+++ Excerpted data +++

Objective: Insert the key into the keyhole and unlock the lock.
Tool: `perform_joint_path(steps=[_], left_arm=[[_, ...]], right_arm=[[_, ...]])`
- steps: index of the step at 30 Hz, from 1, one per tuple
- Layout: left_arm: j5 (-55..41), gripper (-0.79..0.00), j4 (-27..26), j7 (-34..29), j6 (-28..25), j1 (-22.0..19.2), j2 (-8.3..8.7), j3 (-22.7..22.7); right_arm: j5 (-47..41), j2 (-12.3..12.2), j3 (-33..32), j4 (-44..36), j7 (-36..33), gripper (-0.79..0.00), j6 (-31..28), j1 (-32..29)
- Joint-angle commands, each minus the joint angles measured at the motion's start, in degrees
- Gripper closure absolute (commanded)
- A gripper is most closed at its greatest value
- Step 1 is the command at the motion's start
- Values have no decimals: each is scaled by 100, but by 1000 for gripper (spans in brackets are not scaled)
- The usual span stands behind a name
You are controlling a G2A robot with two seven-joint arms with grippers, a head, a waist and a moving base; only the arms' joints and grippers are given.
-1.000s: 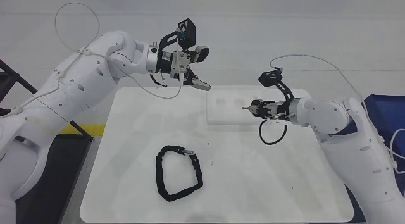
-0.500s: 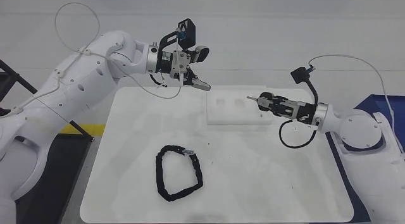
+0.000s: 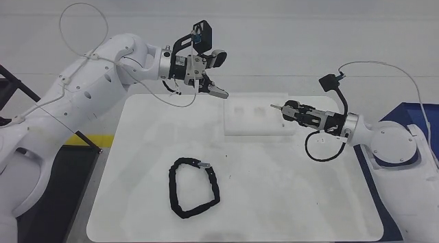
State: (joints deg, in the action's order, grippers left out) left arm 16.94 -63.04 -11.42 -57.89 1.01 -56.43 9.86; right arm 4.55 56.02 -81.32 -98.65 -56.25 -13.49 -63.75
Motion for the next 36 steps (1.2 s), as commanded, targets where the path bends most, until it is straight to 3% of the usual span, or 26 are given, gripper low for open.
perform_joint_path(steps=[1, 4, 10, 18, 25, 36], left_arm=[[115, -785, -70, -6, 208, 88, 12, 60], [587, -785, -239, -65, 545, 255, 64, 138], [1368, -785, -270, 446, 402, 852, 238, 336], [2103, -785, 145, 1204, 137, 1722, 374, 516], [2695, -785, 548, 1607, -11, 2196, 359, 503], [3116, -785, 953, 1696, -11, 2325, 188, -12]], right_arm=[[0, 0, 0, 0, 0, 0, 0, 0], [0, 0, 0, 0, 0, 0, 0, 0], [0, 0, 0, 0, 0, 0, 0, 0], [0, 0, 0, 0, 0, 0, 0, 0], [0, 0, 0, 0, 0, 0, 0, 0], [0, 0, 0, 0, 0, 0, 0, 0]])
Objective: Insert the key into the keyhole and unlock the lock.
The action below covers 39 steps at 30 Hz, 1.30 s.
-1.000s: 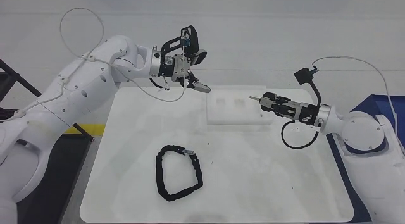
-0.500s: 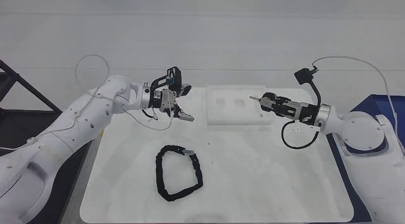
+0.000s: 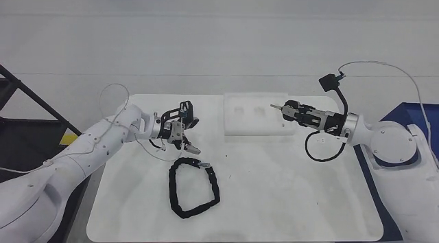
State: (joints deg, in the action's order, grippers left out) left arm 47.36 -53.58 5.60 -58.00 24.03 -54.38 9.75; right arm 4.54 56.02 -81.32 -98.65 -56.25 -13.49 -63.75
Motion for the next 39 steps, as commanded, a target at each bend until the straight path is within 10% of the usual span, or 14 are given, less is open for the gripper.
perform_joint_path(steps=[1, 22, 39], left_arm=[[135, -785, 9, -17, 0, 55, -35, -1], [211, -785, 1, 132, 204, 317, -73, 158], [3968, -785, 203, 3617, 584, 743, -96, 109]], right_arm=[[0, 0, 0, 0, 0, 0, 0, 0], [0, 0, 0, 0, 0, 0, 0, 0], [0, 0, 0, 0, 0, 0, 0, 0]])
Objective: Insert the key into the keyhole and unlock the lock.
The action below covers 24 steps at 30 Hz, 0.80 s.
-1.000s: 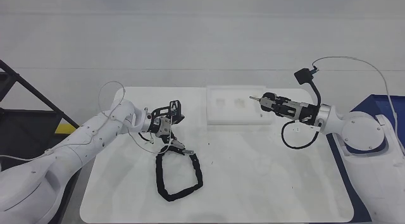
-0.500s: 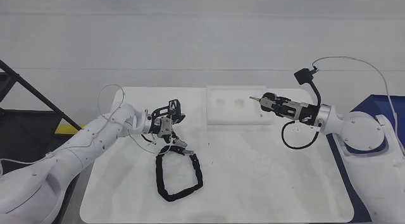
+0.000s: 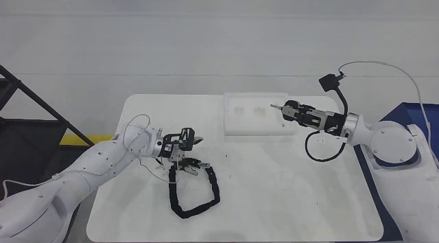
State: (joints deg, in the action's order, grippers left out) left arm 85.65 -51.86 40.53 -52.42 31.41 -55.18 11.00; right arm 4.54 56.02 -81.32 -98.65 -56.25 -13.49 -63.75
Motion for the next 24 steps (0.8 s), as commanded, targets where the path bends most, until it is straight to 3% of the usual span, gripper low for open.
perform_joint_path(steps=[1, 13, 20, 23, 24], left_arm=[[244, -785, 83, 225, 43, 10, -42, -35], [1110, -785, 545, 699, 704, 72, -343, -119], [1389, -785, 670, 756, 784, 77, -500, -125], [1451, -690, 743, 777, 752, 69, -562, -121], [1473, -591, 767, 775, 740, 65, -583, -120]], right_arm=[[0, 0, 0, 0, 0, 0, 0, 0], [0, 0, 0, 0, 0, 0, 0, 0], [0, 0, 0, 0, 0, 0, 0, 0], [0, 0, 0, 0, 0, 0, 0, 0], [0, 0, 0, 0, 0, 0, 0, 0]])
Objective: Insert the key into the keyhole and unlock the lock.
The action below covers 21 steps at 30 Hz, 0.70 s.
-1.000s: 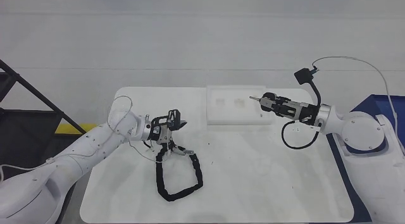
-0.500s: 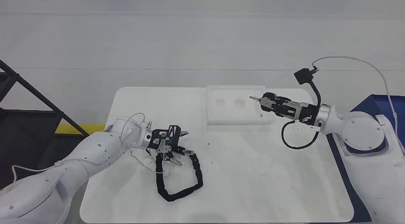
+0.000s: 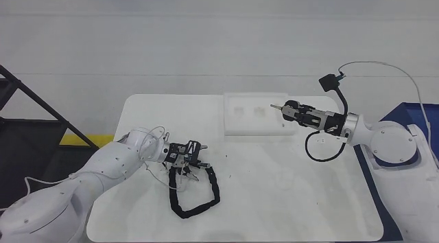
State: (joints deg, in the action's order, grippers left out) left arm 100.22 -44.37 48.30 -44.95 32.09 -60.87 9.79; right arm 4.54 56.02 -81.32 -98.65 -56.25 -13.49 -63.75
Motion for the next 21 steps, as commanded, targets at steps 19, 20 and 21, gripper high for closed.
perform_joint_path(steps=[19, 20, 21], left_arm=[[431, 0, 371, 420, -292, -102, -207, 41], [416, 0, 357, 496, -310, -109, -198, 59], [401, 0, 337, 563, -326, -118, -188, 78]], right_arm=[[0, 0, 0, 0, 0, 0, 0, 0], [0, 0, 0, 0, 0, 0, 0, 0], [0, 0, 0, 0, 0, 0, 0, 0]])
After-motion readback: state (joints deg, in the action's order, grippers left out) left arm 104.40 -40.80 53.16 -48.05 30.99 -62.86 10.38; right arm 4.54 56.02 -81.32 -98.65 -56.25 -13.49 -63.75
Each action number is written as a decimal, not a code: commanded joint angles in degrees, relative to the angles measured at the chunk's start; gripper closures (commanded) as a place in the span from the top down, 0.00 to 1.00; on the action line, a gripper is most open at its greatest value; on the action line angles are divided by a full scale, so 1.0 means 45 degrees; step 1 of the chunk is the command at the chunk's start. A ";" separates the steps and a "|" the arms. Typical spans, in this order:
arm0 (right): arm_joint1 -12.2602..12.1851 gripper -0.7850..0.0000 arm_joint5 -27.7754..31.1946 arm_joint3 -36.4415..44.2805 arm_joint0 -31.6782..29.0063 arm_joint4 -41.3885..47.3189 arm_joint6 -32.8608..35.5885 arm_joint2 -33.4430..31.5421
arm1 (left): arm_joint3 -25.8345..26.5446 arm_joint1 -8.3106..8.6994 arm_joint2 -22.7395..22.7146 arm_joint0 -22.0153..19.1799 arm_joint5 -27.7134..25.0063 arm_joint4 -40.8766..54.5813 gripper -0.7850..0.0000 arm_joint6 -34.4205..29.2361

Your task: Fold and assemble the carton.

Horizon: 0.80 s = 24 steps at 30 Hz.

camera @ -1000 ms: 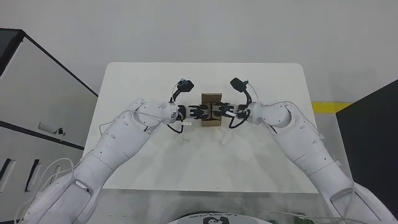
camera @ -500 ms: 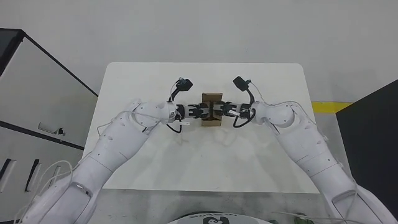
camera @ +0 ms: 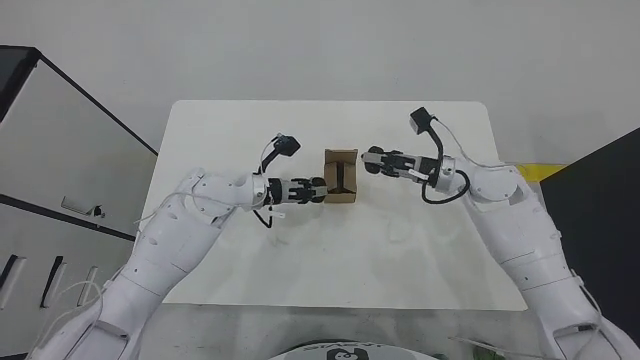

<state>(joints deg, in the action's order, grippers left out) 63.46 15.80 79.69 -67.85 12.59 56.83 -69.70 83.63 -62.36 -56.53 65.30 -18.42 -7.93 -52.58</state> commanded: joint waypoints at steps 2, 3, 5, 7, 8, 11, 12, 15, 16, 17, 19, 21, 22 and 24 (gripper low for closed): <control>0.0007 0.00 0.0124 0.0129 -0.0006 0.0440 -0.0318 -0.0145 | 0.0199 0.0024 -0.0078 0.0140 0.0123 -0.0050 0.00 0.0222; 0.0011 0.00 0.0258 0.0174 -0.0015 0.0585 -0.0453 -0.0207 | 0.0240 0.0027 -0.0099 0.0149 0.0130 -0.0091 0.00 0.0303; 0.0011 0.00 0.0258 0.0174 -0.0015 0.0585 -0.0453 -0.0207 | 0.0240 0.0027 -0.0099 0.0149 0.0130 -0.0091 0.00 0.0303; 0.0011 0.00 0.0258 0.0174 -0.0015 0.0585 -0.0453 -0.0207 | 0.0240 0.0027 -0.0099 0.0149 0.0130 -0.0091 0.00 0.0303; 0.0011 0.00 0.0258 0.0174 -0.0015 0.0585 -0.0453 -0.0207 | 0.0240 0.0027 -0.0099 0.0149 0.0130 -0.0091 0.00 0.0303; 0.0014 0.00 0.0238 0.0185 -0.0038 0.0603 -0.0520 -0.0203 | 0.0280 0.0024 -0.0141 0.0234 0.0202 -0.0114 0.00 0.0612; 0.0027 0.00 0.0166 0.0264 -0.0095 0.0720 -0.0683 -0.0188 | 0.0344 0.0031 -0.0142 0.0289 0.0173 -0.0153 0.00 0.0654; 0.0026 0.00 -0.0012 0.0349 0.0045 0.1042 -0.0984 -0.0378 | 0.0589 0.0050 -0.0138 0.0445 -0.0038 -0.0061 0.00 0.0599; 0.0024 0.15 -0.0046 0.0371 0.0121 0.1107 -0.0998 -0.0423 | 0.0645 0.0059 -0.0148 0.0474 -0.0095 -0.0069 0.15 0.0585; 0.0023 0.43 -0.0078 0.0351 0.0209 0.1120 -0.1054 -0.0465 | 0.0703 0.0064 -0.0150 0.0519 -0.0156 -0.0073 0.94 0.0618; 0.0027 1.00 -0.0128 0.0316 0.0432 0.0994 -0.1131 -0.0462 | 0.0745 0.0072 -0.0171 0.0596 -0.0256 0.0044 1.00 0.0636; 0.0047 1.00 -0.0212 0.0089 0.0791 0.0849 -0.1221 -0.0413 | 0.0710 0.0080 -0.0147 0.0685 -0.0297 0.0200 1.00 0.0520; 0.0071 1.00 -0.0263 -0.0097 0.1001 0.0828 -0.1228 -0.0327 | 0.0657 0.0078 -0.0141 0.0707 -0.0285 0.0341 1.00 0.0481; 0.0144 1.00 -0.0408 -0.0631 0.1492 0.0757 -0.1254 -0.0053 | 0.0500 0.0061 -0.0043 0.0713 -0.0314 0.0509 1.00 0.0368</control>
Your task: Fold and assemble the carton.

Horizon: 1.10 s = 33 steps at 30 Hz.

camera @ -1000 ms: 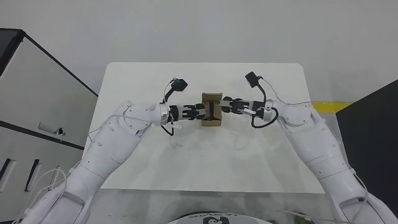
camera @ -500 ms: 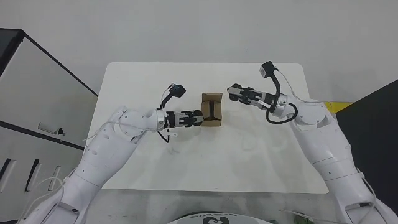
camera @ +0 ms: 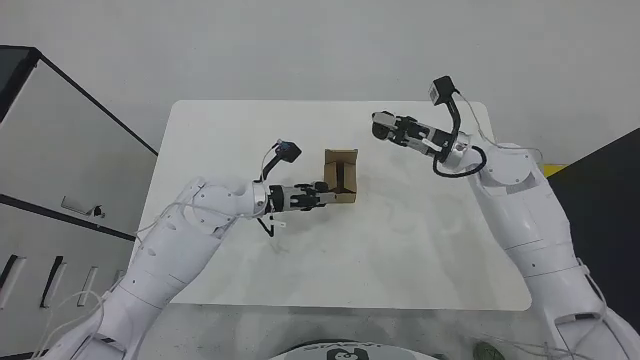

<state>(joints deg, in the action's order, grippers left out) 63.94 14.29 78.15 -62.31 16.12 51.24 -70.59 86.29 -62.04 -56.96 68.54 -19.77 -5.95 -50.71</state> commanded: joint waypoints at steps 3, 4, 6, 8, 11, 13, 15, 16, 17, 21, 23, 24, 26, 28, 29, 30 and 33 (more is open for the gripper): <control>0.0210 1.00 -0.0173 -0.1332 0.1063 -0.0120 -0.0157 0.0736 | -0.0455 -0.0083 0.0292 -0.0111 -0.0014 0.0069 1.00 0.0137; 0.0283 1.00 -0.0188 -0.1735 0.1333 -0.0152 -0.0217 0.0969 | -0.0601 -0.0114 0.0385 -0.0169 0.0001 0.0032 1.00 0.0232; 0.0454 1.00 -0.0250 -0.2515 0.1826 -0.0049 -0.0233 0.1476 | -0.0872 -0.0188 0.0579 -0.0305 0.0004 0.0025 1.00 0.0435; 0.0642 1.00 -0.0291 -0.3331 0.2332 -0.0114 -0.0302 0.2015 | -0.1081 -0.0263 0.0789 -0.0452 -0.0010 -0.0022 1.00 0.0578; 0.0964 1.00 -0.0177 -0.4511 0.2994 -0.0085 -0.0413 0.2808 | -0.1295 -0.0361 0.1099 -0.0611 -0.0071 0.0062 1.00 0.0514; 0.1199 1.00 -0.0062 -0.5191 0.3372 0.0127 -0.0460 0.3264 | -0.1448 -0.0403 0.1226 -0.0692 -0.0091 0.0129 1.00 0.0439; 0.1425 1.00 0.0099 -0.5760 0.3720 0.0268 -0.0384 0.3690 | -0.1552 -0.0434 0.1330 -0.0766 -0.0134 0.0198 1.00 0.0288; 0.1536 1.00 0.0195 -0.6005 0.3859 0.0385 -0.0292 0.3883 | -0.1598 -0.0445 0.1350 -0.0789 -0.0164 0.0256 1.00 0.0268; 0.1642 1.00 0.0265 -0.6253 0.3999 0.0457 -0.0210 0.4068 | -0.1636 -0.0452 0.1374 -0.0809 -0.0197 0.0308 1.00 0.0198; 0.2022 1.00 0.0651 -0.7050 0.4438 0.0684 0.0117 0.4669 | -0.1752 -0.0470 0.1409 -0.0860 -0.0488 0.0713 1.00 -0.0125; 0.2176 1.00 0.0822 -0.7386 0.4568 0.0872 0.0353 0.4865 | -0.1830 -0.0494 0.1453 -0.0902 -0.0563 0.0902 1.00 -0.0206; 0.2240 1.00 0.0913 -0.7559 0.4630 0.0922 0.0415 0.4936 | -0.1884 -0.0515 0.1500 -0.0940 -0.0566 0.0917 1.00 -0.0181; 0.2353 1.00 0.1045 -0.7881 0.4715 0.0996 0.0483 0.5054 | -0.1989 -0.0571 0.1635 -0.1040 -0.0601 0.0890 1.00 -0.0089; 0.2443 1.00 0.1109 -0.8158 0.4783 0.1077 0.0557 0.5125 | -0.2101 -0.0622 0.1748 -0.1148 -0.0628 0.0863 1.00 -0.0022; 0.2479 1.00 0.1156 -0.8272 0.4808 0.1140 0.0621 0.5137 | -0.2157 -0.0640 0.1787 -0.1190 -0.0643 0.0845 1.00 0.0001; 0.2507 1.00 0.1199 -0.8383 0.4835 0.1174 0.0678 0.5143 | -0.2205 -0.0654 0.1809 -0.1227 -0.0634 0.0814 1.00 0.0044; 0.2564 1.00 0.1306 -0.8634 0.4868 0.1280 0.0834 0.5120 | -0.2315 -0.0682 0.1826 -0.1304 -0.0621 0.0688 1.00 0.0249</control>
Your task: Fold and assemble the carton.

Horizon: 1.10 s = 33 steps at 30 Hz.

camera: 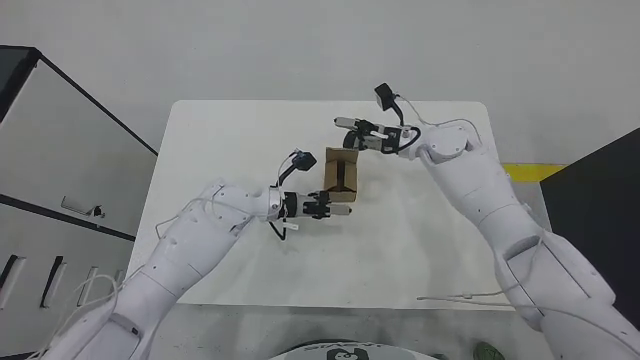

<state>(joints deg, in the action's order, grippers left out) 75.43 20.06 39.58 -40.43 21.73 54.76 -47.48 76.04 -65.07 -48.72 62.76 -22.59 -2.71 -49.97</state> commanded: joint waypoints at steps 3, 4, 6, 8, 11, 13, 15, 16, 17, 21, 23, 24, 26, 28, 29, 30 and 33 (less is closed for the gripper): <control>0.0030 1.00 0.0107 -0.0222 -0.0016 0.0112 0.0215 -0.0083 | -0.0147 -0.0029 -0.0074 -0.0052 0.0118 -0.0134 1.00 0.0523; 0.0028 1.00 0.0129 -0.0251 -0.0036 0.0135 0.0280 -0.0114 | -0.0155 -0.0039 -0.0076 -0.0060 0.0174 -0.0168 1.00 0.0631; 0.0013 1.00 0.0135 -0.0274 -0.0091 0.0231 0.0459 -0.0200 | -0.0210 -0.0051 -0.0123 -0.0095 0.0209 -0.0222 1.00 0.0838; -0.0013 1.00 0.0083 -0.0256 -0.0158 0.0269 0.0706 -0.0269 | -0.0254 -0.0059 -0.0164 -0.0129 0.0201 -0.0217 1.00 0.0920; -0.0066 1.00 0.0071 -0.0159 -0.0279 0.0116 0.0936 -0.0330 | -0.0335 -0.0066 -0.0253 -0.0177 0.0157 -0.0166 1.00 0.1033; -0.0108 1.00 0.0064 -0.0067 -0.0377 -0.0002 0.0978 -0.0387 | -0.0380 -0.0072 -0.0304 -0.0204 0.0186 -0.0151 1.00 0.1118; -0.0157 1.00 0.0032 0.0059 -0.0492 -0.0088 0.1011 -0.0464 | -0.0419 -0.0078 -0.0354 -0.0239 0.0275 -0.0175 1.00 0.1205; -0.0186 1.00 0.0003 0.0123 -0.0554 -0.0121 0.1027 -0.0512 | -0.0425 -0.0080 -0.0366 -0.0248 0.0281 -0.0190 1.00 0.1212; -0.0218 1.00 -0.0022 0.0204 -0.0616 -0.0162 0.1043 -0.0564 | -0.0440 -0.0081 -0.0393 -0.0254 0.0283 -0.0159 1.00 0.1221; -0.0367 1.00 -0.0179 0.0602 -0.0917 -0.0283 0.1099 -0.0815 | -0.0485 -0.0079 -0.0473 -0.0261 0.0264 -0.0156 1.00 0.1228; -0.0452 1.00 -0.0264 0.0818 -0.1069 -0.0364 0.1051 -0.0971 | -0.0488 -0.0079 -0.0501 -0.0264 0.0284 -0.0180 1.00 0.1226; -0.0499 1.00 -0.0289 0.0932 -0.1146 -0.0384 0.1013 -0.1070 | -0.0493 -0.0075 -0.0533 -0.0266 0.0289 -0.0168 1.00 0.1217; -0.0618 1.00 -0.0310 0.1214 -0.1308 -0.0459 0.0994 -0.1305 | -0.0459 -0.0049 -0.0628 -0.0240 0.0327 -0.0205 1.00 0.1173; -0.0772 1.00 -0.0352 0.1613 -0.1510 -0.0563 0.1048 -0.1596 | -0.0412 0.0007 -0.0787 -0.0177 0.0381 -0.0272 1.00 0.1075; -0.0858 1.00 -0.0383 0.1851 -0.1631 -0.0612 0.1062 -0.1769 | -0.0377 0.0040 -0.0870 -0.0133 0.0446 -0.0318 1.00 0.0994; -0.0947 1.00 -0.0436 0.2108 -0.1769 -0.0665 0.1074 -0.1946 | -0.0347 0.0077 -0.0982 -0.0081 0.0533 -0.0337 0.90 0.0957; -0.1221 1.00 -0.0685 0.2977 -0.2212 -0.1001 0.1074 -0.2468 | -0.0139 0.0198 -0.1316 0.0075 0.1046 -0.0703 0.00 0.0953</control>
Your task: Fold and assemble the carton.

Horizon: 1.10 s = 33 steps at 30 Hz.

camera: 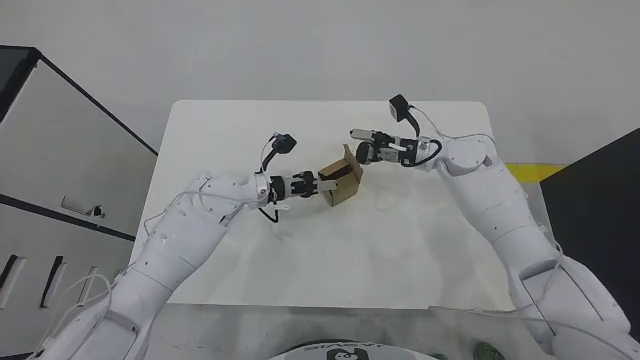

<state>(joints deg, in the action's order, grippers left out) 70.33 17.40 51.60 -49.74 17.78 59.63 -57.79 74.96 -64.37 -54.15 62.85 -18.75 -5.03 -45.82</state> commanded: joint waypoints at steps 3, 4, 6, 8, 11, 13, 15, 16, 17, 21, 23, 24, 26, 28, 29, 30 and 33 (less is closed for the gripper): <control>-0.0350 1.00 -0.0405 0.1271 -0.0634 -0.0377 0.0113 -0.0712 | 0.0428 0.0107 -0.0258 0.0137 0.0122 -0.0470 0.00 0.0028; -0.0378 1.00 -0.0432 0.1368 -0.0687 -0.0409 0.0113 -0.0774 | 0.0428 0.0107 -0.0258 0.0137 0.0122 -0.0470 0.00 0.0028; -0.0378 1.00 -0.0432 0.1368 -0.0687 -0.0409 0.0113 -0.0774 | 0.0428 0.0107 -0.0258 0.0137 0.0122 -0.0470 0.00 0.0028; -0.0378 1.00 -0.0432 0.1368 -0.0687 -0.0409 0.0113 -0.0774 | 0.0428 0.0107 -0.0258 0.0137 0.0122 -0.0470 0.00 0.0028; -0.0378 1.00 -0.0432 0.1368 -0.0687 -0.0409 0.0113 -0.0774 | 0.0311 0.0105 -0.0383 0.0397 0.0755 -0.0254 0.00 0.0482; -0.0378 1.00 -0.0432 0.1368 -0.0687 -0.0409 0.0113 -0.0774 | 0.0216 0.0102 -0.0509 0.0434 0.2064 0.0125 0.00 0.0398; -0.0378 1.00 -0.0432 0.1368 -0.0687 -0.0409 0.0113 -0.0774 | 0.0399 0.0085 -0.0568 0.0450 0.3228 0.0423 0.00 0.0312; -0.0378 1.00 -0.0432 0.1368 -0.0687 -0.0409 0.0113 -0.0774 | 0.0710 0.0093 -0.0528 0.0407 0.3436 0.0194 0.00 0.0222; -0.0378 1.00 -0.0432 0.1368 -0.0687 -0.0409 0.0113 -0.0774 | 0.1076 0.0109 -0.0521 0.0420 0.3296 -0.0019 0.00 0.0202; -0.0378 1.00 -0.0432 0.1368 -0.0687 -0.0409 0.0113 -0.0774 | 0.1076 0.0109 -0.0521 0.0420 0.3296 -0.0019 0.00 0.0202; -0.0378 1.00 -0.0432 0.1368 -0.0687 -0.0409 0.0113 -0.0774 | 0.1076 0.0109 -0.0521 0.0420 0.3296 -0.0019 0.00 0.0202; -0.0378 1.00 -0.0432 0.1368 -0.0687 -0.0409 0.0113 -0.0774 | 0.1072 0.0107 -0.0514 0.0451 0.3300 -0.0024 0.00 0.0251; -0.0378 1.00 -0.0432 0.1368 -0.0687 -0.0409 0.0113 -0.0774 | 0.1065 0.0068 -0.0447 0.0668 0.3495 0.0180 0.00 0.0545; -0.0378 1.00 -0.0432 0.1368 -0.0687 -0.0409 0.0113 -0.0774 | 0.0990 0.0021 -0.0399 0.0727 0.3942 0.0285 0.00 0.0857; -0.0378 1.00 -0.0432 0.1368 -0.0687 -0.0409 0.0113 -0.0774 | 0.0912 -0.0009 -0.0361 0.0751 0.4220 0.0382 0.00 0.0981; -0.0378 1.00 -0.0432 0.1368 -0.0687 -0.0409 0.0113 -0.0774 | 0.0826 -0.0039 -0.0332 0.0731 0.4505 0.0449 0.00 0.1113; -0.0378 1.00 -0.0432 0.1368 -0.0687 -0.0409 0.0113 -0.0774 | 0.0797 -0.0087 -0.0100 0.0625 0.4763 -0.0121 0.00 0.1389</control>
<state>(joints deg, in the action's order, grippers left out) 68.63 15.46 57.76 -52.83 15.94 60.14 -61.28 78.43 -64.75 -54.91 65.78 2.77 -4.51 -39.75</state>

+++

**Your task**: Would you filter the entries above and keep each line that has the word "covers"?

**Solution to this problem**:
The action below covers 39 steps at 30 Hz, 1.30 s.
The action below covers 24 steps at 30 Hz, 0.80 s.
The action below covers 21 steps at 30 Hz, 0.70 s.

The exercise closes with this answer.